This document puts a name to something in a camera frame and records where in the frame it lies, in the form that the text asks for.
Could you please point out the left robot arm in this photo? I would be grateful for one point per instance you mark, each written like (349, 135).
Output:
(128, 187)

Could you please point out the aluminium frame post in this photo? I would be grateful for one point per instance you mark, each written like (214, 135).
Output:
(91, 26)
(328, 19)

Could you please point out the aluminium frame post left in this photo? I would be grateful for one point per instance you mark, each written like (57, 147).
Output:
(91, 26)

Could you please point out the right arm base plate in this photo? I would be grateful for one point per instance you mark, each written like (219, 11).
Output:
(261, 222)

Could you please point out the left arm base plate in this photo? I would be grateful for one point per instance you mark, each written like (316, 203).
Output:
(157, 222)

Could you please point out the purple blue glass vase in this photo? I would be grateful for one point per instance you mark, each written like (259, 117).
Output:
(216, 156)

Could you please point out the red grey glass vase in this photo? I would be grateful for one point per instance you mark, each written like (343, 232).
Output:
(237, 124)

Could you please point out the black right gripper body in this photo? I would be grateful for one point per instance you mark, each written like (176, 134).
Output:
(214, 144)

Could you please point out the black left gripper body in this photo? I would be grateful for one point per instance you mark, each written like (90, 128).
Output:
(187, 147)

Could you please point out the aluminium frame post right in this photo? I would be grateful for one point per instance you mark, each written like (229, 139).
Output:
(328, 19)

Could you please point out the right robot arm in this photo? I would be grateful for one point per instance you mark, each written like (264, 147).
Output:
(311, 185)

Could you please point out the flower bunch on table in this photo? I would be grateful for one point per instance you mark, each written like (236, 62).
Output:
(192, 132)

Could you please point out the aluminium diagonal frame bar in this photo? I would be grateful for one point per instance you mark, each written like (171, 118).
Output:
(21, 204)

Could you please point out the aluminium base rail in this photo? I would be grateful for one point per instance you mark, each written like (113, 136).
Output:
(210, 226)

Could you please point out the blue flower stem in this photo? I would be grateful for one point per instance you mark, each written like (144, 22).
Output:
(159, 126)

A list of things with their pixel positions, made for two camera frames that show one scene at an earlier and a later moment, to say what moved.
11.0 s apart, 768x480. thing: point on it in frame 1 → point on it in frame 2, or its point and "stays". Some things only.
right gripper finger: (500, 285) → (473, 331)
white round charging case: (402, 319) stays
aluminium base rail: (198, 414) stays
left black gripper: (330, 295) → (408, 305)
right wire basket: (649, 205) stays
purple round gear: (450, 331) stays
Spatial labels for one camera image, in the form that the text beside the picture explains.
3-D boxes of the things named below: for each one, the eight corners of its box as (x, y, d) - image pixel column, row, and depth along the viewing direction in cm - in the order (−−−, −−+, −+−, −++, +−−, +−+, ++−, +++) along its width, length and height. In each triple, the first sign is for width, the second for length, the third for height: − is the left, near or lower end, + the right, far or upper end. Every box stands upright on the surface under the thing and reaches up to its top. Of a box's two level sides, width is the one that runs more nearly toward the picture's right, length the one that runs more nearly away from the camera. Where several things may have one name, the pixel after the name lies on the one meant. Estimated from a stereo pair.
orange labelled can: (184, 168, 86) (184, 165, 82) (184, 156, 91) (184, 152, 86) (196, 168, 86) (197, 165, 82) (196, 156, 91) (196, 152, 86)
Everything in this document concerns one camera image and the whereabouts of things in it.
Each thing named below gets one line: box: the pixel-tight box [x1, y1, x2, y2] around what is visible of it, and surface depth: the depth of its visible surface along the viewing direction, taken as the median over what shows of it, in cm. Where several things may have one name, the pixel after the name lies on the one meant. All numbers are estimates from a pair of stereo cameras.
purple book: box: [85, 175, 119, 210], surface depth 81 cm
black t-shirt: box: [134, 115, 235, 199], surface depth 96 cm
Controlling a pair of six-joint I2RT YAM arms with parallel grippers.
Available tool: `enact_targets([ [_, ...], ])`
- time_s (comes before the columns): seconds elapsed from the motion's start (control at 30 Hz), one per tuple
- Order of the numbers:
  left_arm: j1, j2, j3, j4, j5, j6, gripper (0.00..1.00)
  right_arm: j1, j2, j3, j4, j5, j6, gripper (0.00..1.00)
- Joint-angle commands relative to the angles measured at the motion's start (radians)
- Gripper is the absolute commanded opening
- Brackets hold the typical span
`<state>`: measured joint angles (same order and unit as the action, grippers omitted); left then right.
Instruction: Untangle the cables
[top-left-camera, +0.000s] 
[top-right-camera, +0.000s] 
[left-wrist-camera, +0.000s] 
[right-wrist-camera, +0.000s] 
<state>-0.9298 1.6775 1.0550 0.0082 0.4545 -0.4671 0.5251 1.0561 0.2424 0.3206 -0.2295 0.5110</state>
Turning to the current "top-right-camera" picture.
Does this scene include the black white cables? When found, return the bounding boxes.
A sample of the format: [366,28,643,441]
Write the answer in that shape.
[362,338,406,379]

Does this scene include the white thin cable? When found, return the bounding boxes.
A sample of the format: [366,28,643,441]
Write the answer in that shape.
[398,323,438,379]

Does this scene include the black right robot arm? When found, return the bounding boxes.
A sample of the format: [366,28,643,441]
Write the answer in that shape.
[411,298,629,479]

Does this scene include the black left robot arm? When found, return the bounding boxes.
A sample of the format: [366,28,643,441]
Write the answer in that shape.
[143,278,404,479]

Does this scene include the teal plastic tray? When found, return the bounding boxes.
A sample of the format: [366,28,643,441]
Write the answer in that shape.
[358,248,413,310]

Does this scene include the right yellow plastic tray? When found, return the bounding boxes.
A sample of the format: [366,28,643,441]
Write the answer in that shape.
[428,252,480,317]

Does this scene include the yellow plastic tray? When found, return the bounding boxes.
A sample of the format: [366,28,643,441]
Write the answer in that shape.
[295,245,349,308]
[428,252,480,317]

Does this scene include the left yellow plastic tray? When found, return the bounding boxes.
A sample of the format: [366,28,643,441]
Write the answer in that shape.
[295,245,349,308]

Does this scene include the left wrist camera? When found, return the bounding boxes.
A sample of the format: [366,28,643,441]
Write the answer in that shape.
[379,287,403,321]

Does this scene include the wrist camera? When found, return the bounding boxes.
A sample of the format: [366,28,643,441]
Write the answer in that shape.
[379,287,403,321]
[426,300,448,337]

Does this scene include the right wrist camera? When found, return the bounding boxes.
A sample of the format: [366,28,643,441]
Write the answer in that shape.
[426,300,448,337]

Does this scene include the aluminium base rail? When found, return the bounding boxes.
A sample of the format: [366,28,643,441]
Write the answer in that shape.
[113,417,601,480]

□ □ □ □ □

What is required: All of the records above should be copied exactly.

Result:
This document puts a name to something in a camera frame and records where in the frame it lies, in the form that the text asks for.
Could you please point out the left robot arm in this photo? I would be grateful for one point per instance you mark, each written like (349, 135).
Output:
(128, 187)

Could you please point out the aluminium frame post in this photo? I would be grateful for one point per instance you mark, each written like (214, 135).
Output:
(91, 26)
(328, 19)

Could you please point out the aluminium frame post left in this photo? I would be grateful for one point per instance you mark, each written like (57, 147).
Output:
(91, 26)

Could you please point out the right arm base plate in this photo? I would be grateful for one point per instance you mark, each written like (219, 11).
Output:
(261, 222)

Could you please point out the left arm base plate in this photo? I would be grateful for one point per instance you mark, each written like (316, 203).
Output:
(157, 222)

Could you please point out the purple blue glass vase in this photo? I would be grateful for one point per instance you mark, each written like (259, 117).
Output:
(216, 156)

Could you please point out the red grey glass vase in this photo? I would be grateful for one point per instance you mark, each written like (343, 232).
Output:
(237, 124)

Could you please point out the black right gripper body in this photo? I would be grateful for one point per instance you mark, each written like (176, 134).
Output:
(214, 144)

Could you please point out the black left gripper body in this photo? I would be grateful for one point per instance you mark, each written like (90, 128).
Output:
(187, 147)

Could you please point out the aluminium frame post right in this photo? I would be grateful for one point per instance you mark, each written like (229, 139).
Output:
(328, 19)

Could you please point out the right robot arm in this photo? I would be grateful for one point per instance you mark, each written like (264, 147).
Output:
(311, 185)

Could you please point out the flower bunch on table in this photo? I would be grateful for one point per instance you mark, each written like (236, 62).
Output:
(192, 132)

Could you please point out the aluminium diagonal frame bar in this photo? I would be grateful for one point per instance you mark, each written like (171, 118).
Output:
(21, 204)

Could you please point out the aluminium base rail in this photo? I would be grateful for one point per instance you mark, each written like (113, 136).
Output:
(210, 226)

Could you please point out the blue flower stem in this photo? I would be grateful for one point per instance you mark, each written like (144, 22).
Output:
(159, 126)

A list of things with their pixel positions, made for two camera frames that show one scene at an earlier and a later moment, to say what moved.
11.0 s apart, 768x480. thing: point on it in frame 1 → point on it in frame 2, or its point and "stays". Some things only.
right gripper finger: (500, 285) → (473, 331)
white round charging case: (402, 319) stays
aluminium base rail: (198, 414) stays
left black gripper: (330, 295) → (408, 305)
right wire basket: (649, 205) stays
purple round gear: (450, 331) stays
Spatial labels for one camera image, in the form that the text beside the picture explains.
3-D boxes of the things named below: for each one, the eight corners of its box as (x, y, d) - image pixel column, row, and depth along the viewing direction in cm - in the order (−−−, −−+, −+−, −++, +−−, +−+, ++−, +++) along its width, length and height. In each triple, the first sign is for width, the second for length, the third for height: − is the left, near or lower end, + the right, far or upper end. Every box stands upright on the surface under the thing and reaches up to its top. Of a box's two level sides, width is the one that runs more nearly toward the picture's right, length the one that runs more nearly away from the camera. Where several things may have one name, the pixel after the name lies on the one meant. Estimated from a stereo pair.
orange labelled can: (184, 168, 86) (184, 165, 82) (184, 156, 91) (184, 152, 86) (196, 168, 86) (197, 165, 82) (196, 156, 91) (196, 152, 86)
Everything in this document concerns one camera image and the whereabouts of things in it.
Each thing named below gets one line: box: the pixel-tight box [x1, y1, x2, y2] around what is visible of it, and surface depth: the depth of its visible surface along the viewing direction, taken as the median over what shows of it, in cm. Where several things may have one name, the pixel after the name lies on the one meant. All numbers are estimates from a pair of stereo cameras.
purple book: box: [85, 175, 119, 210], surface depth 81 cm
black t-shirt: box: [134, 115, 235, 199], surface depth 96 cm
Controlling a pair of six-joint I2RT YAM arms with parallel grippers.
Available tool: `enact_targets([ [_, ...], ])`
- time_s (comes before the columns): seconds elapsed from the motion's start (control at 30 Hz), one per tuple
- Order of the numbers:
  left_arm: j1, j2, j3, j4, j5, j6, gripper (0.00..1.00)
  right_arm: j1, j2, j3, j4, j5, j6, gripper (0.00..1.00)
- Joint-angle commands relative to the angles measured at the motion's start (radians)
- Gripper is the absolute commanded opening
- Brackets hold the typical span
`<state>`: measured joint angles (same order and unit as the action, grippers omitted); left then right.
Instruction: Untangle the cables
[top-left-camera, +0.000s] 
[top-right-camera, +0.000s] 
[left-wrist-camera, +0.000s] 
[right-wrist-camera, +0.000s] 
<state>-0.9298 1.6775 1.0550 0.0082 0.4545 -0.4671 0.5251 1.0561 0.2424 0.3206 -0.2295 0.5110</state>
Turning to the current "top-right-camera" picture.
Does this scene include the black white cables? When found, return the bounding boxes.
A sample of the format: [366,28,643,441]
Write the answer in that shape.
[362,338,406,379]

Does this scene include the white thin cable? When found, return the bounding boxes.
A sample of the format: [366,28,643,441]
Write the answer in that shape.
[398,323,438,379]

Does this scene include the black right robot arm? When found, return the bounding boxes.
A sample of the format: [366,28,643,441]
Write the answer in that shape.
[411,298,629,479]

Does this scene include the black left robot arm? When found, return the bounding boxes.
A sample of the format: [366,28,643,441]
Write the answer in that shape.
[143,278,404,479]

Does this scene include the teal plastic tray? When found, return the bounding boxes.
A sample of the format: [366,28,643,441]
Write the answer in that shape.
[358,248,413,310]

Does this scene include the right yellow plastic tray? When found, return the bounding boxes.
A sample of the format: [366,28,643,441]
Write the answer in that shape.
[428,252,480,317]

Does this scene include the yellow plastic tray? When found, return the bounding boxes.
A sample of the format: [366,28,643,441]
Write the answer in that shape.
[295,245,349,308]
[428,252,480,317]

Does this scene include the left yellow plastic tray? When found, return the bounding boxes.
A sample of the format: [366,28,643,441]
Write the answer in that shape.
[295,245,349,308]

Does this scene include the left wrist camera? When found, return the bounding boxes.
A sample of the format: [366,28,643,441]
Write the answer in that shape.
[379,287,403,321]

Does this scene include the wrist camera? When found, return the bounding boxes.
A sample of the format: [366,28,643,441]
Write the answer in that shape.
[379,287,403,321]
[426,300,448,337]

Does this scene include the right wrist camera? When found, return the bounding boxes.
A sample of the format: [366,28,643,441]
Write the answer in that shape.
[426,300,448,337]

Does this scene include the aluminium base rail? When found, return the bounding boxes.
A sample of the format: [366,28,643,441]
Write the answer in that shape.
[113,417,601,480]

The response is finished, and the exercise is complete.